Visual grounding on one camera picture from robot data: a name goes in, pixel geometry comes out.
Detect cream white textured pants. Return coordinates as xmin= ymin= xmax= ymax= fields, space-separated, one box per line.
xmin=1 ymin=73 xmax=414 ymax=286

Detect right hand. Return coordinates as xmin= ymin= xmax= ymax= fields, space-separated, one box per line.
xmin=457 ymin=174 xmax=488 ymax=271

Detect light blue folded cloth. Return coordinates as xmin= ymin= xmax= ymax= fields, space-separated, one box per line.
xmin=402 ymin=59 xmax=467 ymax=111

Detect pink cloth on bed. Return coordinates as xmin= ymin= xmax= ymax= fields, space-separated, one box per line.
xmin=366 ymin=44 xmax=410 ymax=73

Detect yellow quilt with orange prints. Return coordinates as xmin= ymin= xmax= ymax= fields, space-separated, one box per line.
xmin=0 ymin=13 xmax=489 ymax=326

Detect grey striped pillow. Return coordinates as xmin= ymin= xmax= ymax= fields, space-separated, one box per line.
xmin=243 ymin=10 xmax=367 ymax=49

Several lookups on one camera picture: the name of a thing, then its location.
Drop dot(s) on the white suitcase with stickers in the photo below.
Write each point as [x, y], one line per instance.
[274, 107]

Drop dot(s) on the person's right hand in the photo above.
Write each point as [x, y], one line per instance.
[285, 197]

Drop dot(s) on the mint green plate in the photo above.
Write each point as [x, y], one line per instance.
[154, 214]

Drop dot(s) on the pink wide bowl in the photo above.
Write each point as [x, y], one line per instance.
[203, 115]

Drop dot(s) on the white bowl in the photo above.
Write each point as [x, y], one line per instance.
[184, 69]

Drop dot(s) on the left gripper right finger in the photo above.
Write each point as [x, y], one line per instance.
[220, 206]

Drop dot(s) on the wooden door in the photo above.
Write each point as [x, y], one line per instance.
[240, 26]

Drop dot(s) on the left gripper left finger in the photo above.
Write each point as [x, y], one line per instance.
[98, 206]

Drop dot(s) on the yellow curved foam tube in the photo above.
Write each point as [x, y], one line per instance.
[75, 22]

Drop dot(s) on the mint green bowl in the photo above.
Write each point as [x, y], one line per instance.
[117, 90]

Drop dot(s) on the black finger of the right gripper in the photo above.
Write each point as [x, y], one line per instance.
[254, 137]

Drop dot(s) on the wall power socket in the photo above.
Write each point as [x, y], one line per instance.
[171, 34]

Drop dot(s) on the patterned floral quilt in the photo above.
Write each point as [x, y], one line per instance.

■ THE PROBLEM
Output all of the material exactly as written.

■ SOLUTION FOR THIS EXERCISE
Visual grounding on one camera picture from robot data: a name goes in, pixel geometry comes out.
Detect cream white textured pants. Return coordinates as xmin= ymin= xmax= ymax= fields, space-separated, one box per line.
xmin=1 ymin=73 xmax=414 ymax=286

Detect right hand. Return coordinates as xmin= ymin= xmax= ymax= fields, space-separated, one box per line.
xmin=457 ymin=174 xmax=488 ymax=271

Detect light blue folded cloth. Return coordinates as xmin= ymin= xmax= ymax= fields, space-separated, one box per line.
xmin=402 ymin=59 xmax=467 ymax=111

Detect pink cloth on bed. Return coordinates as xmin= ymin= xmax= ymax= fields, space-separated, one box per line.
xmin=366 ymin=44 xmax=410 ymax=73

Detect yellow quilt with orange prints. Return coordinates as xmin= ymin= xmax= ymax= fields, space-separated, one box per line.
xmin=0 ymin=13 xmax=489 ymax=326

Detect grey striped pillow. Return coordinates as xmin= ymin= xmax= ymax= fields, space-separated, one box per line.
xmin=243 ymin=10 xmax=367 ymax=49

Several lookups on one camera picture: the name of a thing, then its location.
Drop dot(s) on the white suitcase with stickers in the photo below.
Write each point as [x, y], one line per instance.
[274, 107]

Drop dot(s) on the person's right hand in the photo above.
Write each point as [x, y], one line per instance.
[285, 197]

Drop dot(s) on the mint green plate in the photo above.
Write each point as [x, y], one line per instance.
[154, 214]

Drop dot(s) on the pink wide bowl in the photo above.
Write each point as [x, y], one line per instance.
[203, 115]

Drop dot(s) on the white bowl in the photo above.
Write each point as [x, y], one line per instance.
[184, 69]

Drop dot(s) on the left gripper right finger in the photo above.
Write each point as [x, y], one line per instance.
[220, 206]

Drop dot(s) on the wooden door in the photo above.
Write each point as [x, y], one line per instance.
[240, 26]

Drop dot(s) on the left gripper left finger in the photo above.
Write each point as [x, y], one line per instance.
[98, 206]

Drop dot(s) on the yellow curved foam tube in the photo above.
Write each point as [x, y], one line per instance.
[75, 22]

Drop dot(s) on the mint green bowl in the photo above.
Write each point as [x, y], one line per instance.
[117, 90]

Drop dot(s) on the black finger of the right gripper in the photo above.
Write each point as [x, y], one line per instance.
[254, 137]

Drop dot(s) on the wall power socket in the photo above.
Write each point as [x, y], one line per instance.
[171, 34]

Drop dot(s) on the patterned floral quilt in the photo above.
Write each point as [x, y], one line per instance.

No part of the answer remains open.